Centreville's Jim Tucker may well be heading for the big time in the music industry. He released a CD in June and just signed a national recording contract.
Tucker, 41, of the Bent Tree Apartments, describes his sound as surrealist music — "Using real instruments, but stretching the envelope with them and using technology to pull it all together. It's like strings with a funk band and weird voices."
His music is all instrumental, and Tucker is a one-man band called Ballet Mecanique. "I write everything out, myself, and put it down," he said. "It sounds like nine people — a four-piece, string quartet with a band and an extra drummer. As for musical instruments, he said, "I play pretty much everything."
HIS CD is called "Paradigm Suite" and is available at Tower Records in the Fairfax Towne Center and in Tysons Corner and also via his Web site, www.ballet-mecanique.com — where those interested may also hear a sample of his music.
What sets Tucker's sound apart is that he uses standard instruments and infuses them with a technological edge, and the end result is both cool and unique. It's also upbeat and a real hybrid between classical and funk.
"I put the quartet on the computer and play harmony lines off of that so you can't really tell where I start and they leave off — or what's the sample and what are the live instruments," he explained. "It's been compared to [the music of] Mannheim Steamroller but, more accurately, people say it's like listening to a Salvador Dali painting."
Tucker also teaches piano and composition at Music & Arts in Oakton and gives private lessons to students in Centreville, Great Falls, McLean, Tysons Corner, Oakton and Reston.

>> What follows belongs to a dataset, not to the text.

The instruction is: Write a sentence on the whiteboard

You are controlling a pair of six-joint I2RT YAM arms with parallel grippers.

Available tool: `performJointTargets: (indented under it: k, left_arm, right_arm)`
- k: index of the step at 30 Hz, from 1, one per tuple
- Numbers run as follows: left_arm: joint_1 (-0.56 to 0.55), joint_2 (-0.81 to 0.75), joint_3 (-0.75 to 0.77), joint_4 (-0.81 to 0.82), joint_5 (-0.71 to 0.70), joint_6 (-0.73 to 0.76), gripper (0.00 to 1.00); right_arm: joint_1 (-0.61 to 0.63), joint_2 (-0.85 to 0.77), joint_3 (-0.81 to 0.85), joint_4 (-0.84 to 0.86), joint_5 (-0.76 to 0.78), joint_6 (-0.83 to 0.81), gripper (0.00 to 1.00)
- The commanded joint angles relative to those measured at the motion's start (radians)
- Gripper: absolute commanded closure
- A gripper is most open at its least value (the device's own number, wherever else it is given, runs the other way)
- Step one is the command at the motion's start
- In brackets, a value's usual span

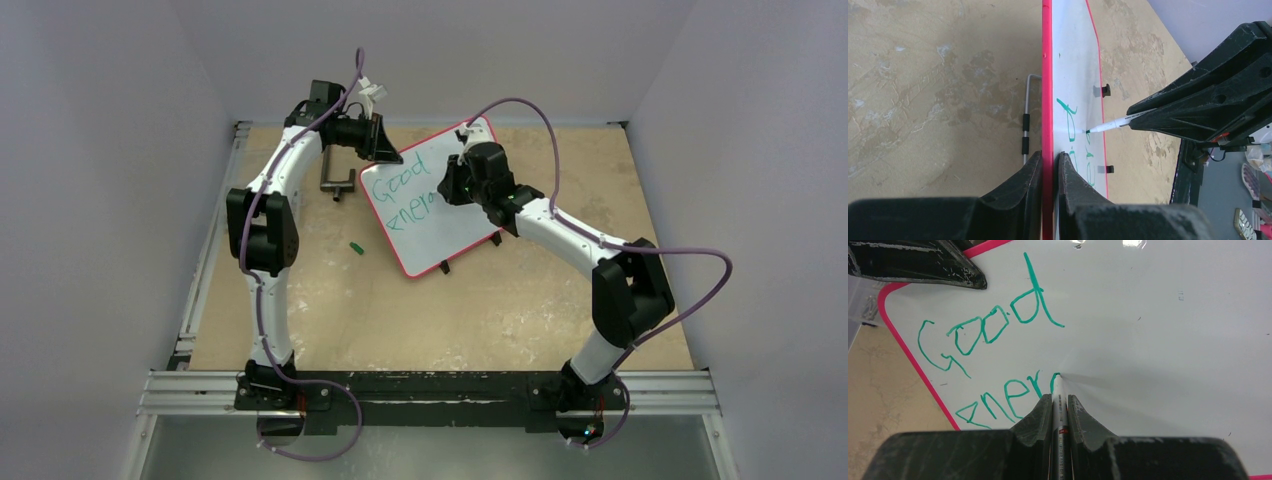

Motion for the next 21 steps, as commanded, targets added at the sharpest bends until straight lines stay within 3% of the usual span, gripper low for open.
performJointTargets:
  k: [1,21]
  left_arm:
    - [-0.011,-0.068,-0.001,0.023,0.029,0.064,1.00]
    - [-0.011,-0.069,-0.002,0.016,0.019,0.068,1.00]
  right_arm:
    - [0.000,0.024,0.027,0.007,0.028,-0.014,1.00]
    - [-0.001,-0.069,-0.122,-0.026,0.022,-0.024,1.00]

And he's hoping to premiere his music in the spring at The Kennedy Center. "I'm working on the stage design now," he said.
BUT THE BIGGEST news in his career, right now, is that he was recently signed by W. Christian Treiber, president of the national recording company, Dreamscape Records, of New York City. And Tucker's definitely excited about it.
"It's a partnership — a distribution deal," he said. "[Treiber] is putting my CD on the national playlist for college radio and marketing. As an independent artist, it's next to impossible to get onto a radio station's playlist — but he can do it with the strength of his label."
Believing his CD has "mass, cross-over appeal," Tucker is optimistic that it'll strike just the right chord with music fans and they'll make it a rousing success. And he hopes the recording contract will lead to even bigger things in the future. For now, though, he's happy with the opportunity it gives him to reach a wider audience with his sound. Said Tucker: "It gives me a better conduit to get my music out."